__WHAT THE TASK ASKS__.
Which lines below fall between the one containing "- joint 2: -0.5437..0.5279" and the one containing "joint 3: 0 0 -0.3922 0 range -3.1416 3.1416"? Repeat them exactly, counting both of those lines, and add nothing else.
----
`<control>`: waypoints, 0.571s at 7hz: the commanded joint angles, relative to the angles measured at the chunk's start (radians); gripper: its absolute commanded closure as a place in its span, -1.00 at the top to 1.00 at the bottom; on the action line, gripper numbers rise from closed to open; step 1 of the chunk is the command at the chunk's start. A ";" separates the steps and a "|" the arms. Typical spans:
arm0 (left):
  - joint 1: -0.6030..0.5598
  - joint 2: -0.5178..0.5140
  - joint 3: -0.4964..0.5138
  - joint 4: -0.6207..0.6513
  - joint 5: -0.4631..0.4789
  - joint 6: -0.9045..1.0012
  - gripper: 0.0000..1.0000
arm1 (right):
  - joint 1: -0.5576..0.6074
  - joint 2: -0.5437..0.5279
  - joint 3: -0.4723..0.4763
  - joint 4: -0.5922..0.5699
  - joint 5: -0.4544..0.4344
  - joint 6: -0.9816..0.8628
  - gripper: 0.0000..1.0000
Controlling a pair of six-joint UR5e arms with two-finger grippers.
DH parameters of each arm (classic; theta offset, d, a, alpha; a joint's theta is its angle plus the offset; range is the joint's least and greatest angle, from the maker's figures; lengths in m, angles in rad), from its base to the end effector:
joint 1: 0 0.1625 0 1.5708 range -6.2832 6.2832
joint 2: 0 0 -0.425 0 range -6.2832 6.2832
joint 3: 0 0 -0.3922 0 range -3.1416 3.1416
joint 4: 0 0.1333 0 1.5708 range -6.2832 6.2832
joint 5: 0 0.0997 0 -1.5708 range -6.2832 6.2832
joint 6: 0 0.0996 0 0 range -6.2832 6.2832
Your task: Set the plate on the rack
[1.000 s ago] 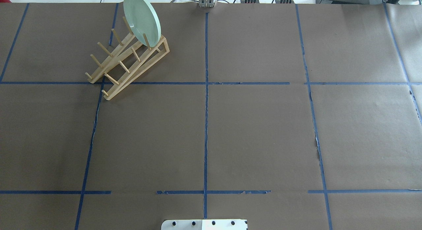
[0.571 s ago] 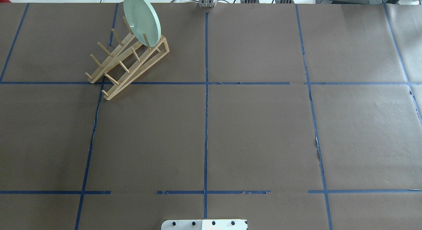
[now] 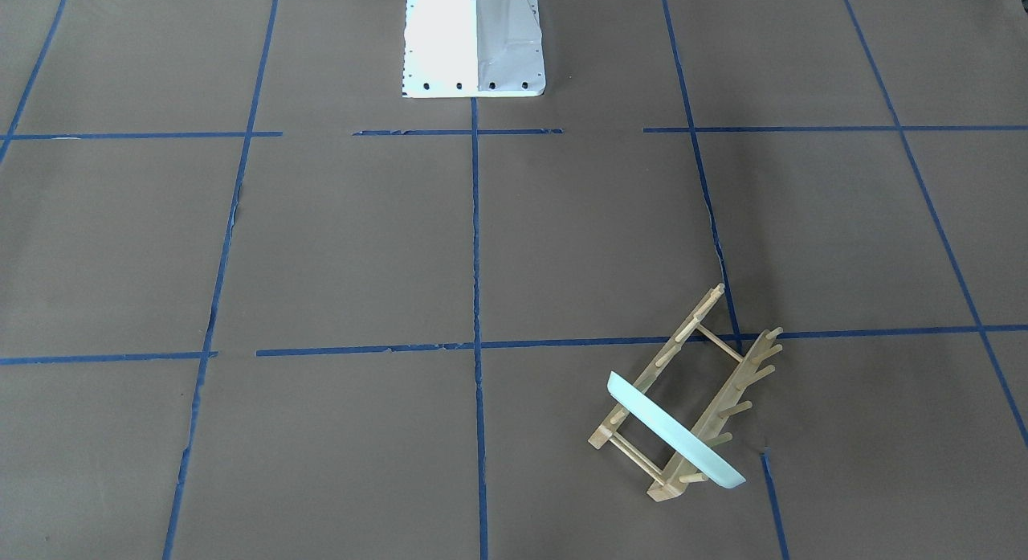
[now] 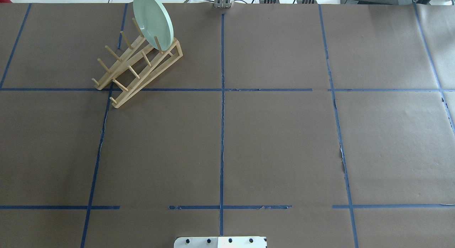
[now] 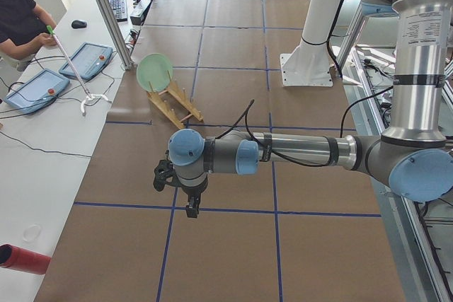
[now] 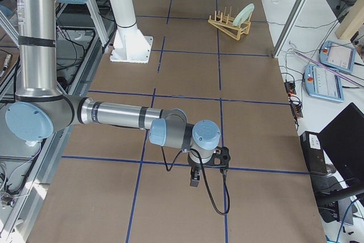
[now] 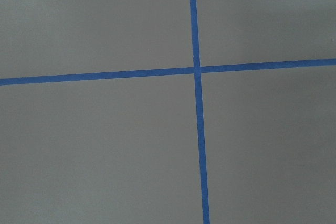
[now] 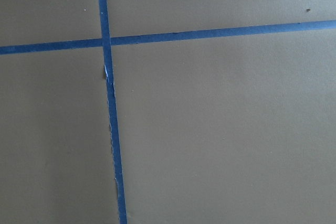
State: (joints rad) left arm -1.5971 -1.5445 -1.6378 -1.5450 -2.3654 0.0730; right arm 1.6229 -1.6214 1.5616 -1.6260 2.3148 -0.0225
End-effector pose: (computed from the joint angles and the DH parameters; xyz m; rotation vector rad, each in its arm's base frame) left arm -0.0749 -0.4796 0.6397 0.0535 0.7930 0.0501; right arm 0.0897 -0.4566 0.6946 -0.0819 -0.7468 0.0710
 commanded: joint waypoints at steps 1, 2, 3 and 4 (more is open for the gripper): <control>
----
__OUTPUT BELOW__.
  - joint 2: -0.5437..0.5279
  - joint 3: -0.4723..0.4763
  - joint 4: -0.5922..0.5699
  - joint 5: -0.4544..0.4344
  - joint 6: -0.9816..0.8628
  - gripper: 0.0000..1.0000
Controlling a pair of six-joint UR5e arms with two-finger grippers.
DH parameters of each arm (classic; theta offset, d, a, alpha; a joint's theta is its angle plus the offset; range is the joint's least and greatest angle, from the maker's figures; lengths in m, angles in rad), from its base to the end effector:
joint 1: 0 0.1625 0 1.5708 range -6.2832 6.2832
joint 2: 0 0 -0.425 0 range -6.2832 6.2832
joint 3: 0 0 -0.3922 0 range -3.1416 3.1416

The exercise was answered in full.